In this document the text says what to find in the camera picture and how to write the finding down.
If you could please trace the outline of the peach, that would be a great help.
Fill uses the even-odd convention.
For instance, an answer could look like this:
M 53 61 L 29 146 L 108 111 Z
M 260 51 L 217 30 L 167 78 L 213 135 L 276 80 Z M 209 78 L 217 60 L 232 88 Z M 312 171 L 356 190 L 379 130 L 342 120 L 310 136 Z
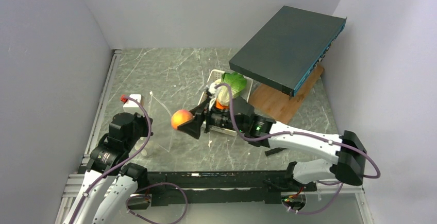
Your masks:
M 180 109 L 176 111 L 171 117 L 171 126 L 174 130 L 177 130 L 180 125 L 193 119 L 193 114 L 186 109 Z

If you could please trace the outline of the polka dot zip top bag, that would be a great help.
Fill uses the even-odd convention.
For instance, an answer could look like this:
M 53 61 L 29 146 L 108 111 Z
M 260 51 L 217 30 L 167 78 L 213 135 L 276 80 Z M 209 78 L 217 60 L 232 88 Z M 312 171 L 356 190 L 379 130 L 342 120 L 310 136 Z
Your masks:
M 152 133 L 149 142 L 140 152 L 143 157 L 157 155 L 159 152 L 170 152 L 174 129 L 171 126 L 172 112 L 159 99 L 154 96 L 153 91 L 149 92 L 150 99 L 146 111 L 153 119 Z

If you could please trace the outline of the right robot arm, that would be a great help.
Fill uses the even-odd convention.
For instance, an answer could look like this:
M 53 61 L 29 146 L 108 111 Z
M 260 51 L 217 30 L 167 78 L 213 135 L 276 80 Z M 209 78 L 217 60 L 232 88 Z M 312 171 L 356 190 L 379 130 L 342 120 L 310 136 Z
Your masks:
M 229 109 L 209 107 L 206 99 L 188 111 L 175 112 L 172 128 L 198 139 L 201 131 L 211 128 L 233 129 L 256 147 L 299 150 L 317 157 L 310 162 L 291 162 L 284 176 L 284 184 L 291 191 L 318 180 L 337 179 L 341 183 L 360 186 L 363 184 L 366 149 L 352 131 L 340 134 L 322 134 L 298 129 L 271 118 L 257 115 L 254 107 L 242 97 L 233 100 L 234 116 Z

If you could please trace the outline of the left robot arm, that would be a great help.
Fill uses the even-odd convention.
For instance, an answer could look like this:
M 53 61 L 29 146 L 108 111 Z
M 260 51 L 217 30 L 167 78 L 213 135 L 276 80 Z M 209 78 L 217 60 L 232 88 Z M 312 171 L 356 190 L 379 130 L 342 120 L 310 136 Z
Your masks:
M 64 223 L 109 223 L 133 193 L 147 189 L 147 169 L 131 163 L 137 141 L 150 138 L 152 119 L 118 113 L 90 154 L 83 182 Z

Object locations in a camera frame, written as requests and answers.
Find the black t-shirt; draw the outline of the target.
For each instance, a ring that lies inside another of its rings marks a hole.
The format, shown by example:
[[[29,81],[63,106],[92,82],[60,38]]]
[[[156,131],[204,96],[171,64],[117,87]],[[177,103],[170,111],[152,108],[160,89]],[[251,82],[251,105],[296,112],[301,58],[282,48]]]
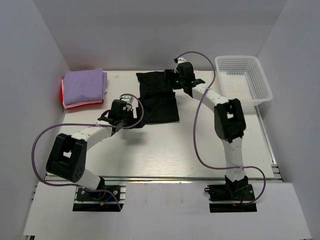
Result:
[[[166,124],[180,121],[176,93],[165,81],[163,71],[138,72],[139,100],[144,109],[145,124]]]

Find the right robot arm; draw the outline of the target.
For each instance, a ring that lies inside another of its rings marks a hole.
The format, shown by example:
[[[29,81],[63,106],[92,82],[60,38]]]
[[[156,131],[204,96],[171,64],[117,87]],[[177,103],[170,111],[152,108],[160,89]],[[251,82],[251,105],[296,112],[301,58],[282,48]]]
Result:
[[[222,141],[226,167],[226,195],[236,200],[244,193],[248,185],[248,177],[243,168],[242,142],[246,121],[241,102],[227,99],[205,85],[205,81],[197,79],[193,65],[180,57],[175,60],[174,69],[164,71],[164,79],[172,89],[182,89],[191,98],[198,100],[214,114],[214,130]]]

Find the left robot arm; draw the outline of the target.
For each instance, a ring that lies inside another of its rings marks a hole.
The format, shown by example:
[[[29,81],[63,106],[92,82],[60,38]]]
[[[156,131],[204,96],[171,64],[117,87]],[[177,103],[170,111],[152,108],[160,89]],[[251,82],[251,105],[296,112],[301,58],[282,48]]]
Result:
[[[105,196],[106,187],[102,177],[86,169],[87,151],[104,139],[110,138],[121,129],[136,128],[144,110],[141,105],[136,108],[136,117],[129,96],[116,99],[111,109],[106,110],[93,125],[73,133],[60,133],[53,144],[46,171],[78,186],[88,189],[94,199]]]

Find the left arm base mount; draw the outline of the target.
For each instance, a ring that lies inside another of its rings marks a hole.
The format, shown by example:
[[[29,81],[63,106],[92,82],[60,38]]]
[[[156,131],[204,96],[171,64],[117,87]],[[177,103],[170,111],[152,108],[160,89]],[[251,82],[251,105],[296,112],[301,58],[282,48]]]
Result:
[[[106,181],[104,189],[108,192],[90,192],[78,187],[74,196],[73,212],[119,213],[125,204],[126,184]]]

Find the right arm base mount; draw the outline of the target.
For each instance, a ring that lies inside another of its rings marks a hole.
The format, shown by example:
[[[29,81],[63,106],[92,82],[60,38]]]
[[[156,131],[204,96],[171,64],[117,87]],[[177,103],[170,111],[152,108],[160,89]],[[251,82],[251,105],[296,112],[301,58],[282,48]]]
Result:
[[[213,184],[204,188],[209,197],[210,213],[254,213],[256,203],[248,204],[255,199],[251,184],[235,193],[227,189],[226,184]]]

________________________

EXERCISE BRIEF:
Pick out, from the lines above, every one that contains the string "robot".

ANSWER BELOW:
If you could please trace the outline of the right robot arm, that would be a great help.
If you could please trace the outline of the left robot arm, that would be a great help.
Find the right robot arm; draw the outline of the target.
Find the left robot arm; draw the outline of the target.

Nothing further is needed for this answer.